O Grêmio de certa forma encampa a tradição trágica brasileira: para ser campeão, depende não só de sua vitória contra
o Atlético (MG) como da derrota do time paulista contra o
Goiás -portanto conta com a
associação do esforço de última
hora ao imponderado.
Esse confronto de modelos
do futebol é explorado pelo historiador Hilario Franco Jr., livre-docente da USP e autor de
"A Dança dos Deuses" (Companhia das Letras), a partir da
seguinte chave interpretativa:
"O futebol é expressão da sociedade que o contém".
Nesta entrevista à Folha, o
medievalista, especialista em
história social do futebol e são-paulino compara o futebol brasileiro atual ao do passado e
também ao praticado na Argentina e na Europa.
FOLHA - Uma das razões apontadas para o sucesso do São Paulo é o
orçamento maior. O que vem primeiro no futebol brasileiro, a riqueza ou o resultado em campo?
HILARIO FRANCO JR. - As coisas estão ligadas. O resultado em
campo atrai bilheteria, mas isso
não é o principal da receita dos
clubes; atrai bons patrocinadores, isso é fundamental. Influi
na negociação de cotas na TV
-os times não recebem a mesma quantia, afinal alguns representam mais audiência.
FOLHA - O São Paulo, então, aparece como o modelo de gestão a ser
seguido? Ou há alternativas?
FRANCO JR. - Não basta fazer dinheiro, é preciso aplicá-lo bem.

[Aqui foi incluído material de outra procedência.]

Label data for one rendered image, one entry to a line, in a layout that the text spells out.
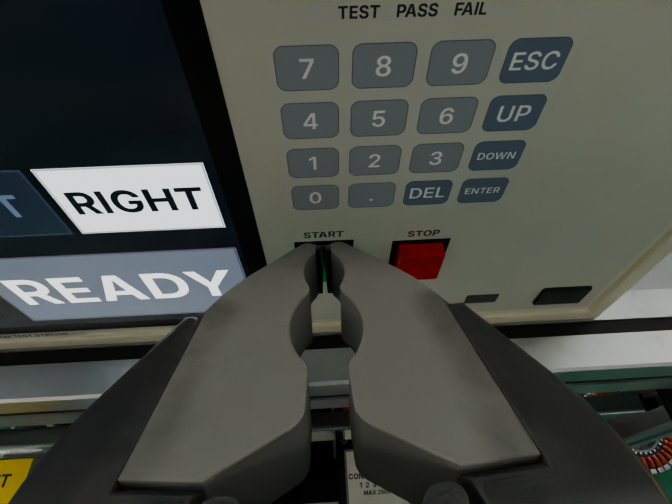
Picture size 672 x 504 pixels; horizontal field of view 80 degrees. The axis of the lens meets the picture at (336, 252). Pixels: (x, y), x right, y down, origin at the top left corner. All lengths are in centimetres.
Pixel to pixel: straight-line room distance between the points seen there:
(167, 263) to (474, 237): 12
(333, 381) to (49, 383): 14
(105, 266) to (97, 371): 8
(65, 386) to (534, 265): 23
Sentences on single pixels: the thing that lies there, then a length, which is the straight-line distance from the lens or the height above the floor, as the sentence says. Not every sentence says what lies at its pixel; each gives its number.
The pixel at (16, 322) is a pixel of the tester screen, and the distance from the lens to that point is 25.
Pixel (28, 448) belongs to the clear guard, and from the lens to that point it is 31.
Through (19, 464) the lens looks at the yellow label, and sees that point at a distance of 31.
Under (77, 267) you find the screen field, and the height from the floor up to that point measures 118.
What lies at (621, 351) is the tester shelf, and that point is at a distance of 26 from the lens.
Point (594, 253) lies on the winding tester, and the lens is 20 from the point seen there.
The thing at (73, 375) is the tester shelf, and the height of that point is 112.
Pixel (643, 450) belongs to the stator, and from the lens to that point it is 65.
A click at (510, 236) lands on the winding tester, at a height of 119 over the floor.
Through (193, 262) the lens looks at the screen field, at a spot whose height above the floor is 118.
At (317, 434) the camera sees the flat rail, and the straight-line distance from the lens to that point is 29.
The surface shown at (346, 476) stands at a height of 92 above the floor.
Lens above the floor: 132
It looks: 54 degrees down
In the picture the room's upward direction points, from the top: straight up
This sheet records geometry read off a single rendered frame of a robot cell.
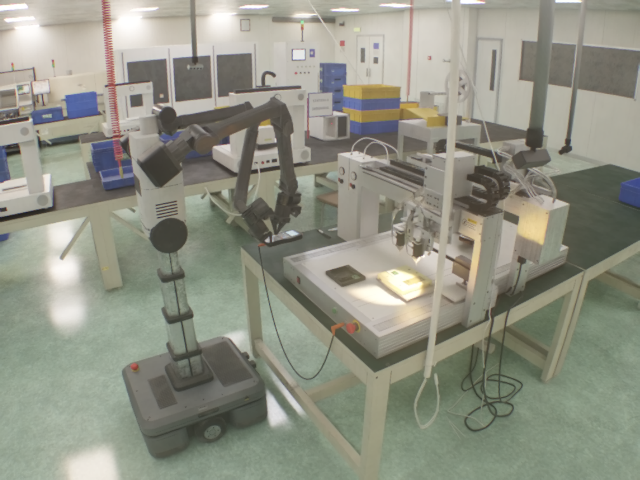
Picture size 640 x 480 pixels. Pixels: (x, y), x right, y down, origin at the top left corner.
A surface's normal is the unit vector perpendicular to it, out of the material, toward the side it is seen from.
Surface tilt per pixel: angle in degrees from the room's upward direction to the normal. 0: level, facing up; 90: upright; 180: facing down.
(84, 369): 0
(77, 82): 68
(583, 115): 90
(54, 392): 0
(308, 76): 90
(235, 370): 0
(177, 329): 90
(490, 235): 90
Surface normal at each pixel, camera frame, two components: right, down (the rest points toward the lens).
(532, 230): -0.86, 0.21
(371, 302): 0.00, -0.91
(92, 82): 0.47, -0.03
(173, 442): 0.53, 0.34
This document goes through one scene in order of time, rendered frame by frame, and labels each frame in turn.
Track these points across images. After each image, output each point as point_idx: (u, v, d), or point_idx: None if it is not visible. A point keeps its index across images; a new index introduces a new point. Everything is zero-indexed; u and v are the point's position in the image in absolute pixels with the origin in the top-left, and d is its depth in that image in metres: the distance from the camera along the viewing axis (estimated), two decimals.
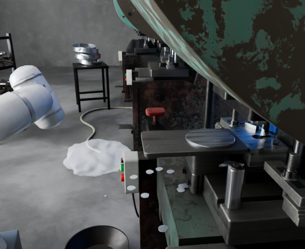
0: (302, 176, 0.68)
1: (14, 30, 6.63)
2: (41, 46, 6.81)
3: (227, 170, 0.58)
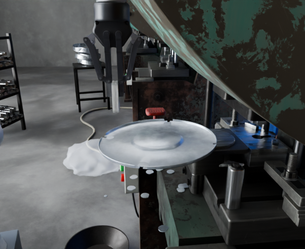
0: (302, 176, 0.68)
1: (14, 30, 6.63)
2: (41, 46, 6.81)
3: (227, 170, 0.58)
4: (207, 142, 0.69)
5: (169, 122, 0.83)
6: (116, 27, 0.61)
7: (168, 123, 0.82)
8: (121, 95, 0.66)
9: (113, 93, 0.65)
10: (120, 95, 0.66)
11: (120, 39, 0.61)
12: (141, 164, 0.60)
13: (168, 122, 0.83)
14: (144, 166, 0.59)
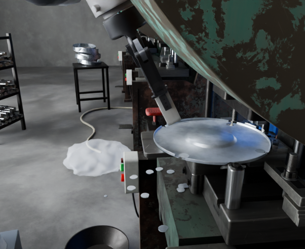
0: (302, 176, 0.68)
1: (14, 30, 6.63)
2: (41, 46, 6.81)
3: (227, 170, 0.58)
4: None
5: (169, 126, 0.81)
6: None
7: (171, 127, 0.81)
8: None
9: (171, 100, 0.58)
10: None
11: None
12: (259, 151, 0.66)
13: (169, 127, 0.81)
14: (264, 150, 0.66)
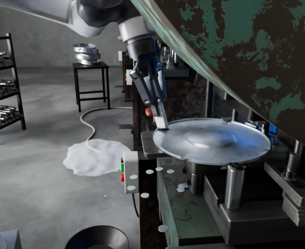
0: (302, 176, 0.68)
1: (14, 30, 6.63)
2: (41, 46, 6.81)
3: (227, 170, 0.58)
4: None
5: (186, 157, 0.63)
6: (150, 59, 0.76)
7: (188, 155, 0.64)
8: (164, 112, 0.79)
9: (162, 111, 0.77)
10: (164, 112, 0.79)
11: (156, 66, 0.77)
12: None
13: (188, 157, 0.63)
14: None
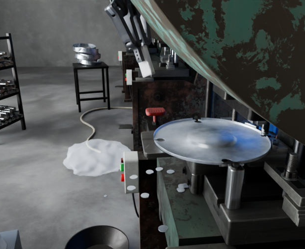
0: (302, 176, 0.68)
1: (14, 30, 6.63)
2: (41, 46, 6.81)
3: (227, 170, 0.58)
4: None
5: (259, 136, 0.74)
6: None
7: (256, 137, 0.74)
8: (149, 58, 0.69)
9: (146, 55, 0.67)
10: (149, 58, 0.69)
11: None
12: None
13: (258, 136, 0.74)
14: None
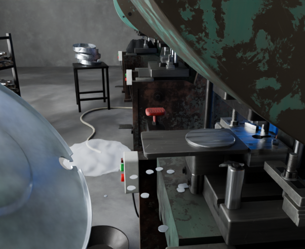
0: (302, 176, 0.68)
1: (14, 30, 6.63)
2: (41, 46, 6.81)
3: (227, 170, 0.58)
4: None
5: None
6: None
7: None
8: None
9: None
10: None
11: None
12: None
13: None
14: None

Basta ver o exemplo do Corinthians, com a [empresa de investimento] MSI, que teve dinheiro, mas acabou perdendo
resultados, credibilidade e dinheiro -e rebaixado.
Mas não existe um modelo
único, de aplicação universal. O
São Paulo gasta muito dinheiro
nas categorias de base, R$ 9 milhões por ano, é um investimento que rende vendas todo
ano. Outros clubes revelam jogadores sem ter essa estrutura
-mas o resultado é irregular.
FOLHA - Que outros times na história do futebol o sr. identificaria como
exemplares?
FRANCO JR. - Pensemos, por
exemplo, no Santos de Pelé.
Era extraordinário, mas era um
time de dez anos [de trabalho
em grupo], ao contrário de hoje, quando os times duram um,
dois, no máximo três anos.
O calendário permitia excursões ao exterior, muito rentáveis. O que se fez com essa riqueza? O Santos permaneceu
um time mediano -com grandes momentos, como a equipe
de Robinho, Diego e Elano.
Enquanto o São Paulo ficou
anos sem ganhar nada para poder construir o Morumbi, o
Santos fez o contrário: tinha tudo para ser uma grande potência, mas perdeu o bonde histórico. O Flamengo, com a imagem que tem, está sempre endividado, com problemas.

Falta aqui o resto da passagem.